> YOUR ASSIGNMENT: Each line below needs to be repeated precisely as it is.

> DATASET SECTION:
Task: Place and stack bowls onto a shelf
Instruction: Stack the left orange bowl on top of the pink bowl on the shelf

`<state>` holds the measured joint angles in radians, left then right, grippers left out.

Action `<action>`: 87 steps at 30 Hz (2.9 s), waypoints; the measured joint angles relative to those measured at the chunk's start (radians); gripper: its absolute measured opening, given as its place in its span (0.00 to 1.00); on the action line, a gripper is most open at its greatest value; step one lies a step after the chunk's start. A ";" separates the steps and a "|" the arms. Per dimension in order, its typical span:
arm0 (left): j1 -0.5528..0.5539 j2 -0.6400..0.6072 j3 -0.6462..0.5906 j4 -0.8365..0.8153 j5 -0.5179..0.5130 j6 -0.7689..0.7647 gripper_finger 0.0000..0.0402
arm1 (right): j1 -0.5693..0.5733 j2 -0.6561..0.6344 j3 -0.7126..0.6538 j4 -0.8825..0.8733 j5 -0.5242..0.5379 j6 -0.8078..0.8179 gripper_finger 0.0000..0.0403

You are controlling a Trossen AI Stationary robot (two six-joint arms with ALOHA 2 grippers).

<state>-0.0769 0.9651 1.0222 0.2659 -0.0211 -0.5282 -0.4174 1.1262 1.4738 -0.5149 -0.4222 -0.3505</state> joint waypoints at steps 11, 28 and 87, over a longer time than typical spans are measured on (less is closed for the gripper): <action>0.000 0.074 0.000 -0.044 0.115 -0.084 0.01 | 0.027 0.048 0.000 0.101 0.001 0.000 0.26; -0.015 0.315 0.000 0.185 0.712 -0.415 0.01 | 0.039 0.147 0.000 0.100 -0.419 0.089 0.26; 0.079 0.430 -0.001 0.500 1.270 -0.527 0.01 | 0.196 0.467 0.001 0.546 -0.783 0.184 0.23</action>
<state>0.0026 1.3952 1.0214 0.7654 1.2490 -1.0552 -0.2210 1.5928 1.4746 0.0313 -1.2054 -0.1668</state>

> TASK SOLUTION:
Task: Place and stack bowls onto a shelf
Instruction: Stack the left orange bowl on top of the pink bowl on the shelf

`<state>` holds the measured joint angles in radians, left then right, grippers left out.

Action `<action>`: 87 steps at 30 Hz (2.9 s), waypoints; the measured joint angles relative to those measured at the chunk's start (radians); gripper: its absolute measured opening, given as its place in its span (0.00 to 1.00); on the action line, a gripper is most open at its greatest value; step one lies a step after the chunk's start. A ";" separates the steps and a "|" the arms. Per dimension in order, its typical span:
arm0 (left): j1 -0.5528..0.5539 j2 -0.6400..0.6072 j3 -0.6462..0.5906 j4 -0.8365..0.8153 j5 -0.5179..0.5130 j6 -0.7689..0.7647 gripper_finger 0.0000..0.0402
arm1 (right): j1 -0.5693..0.5733 j2 -0.6561..0.6344 j3 -0.7126..0.6538 j4 -0.8825..0.8733 j5 -0.5242..0.5379 j6 -0.8078..0.8179 gripper_finger 0.0000..0.0403

You are controlling a Trossen AI Stationary robot (two six-joint arms with ALOHA 2 grippers).

<state>-0.0769 0.9651 1.0222 0.2659 -0.0211 -0.5282 -0.4174 1.1262 1.4738 -0.5149 -0.4222 -0.3505</state> joint waypoints at steps 11, 28 and 87, over a longer time than typical spans are measured on (less is closed for the gripper): <action>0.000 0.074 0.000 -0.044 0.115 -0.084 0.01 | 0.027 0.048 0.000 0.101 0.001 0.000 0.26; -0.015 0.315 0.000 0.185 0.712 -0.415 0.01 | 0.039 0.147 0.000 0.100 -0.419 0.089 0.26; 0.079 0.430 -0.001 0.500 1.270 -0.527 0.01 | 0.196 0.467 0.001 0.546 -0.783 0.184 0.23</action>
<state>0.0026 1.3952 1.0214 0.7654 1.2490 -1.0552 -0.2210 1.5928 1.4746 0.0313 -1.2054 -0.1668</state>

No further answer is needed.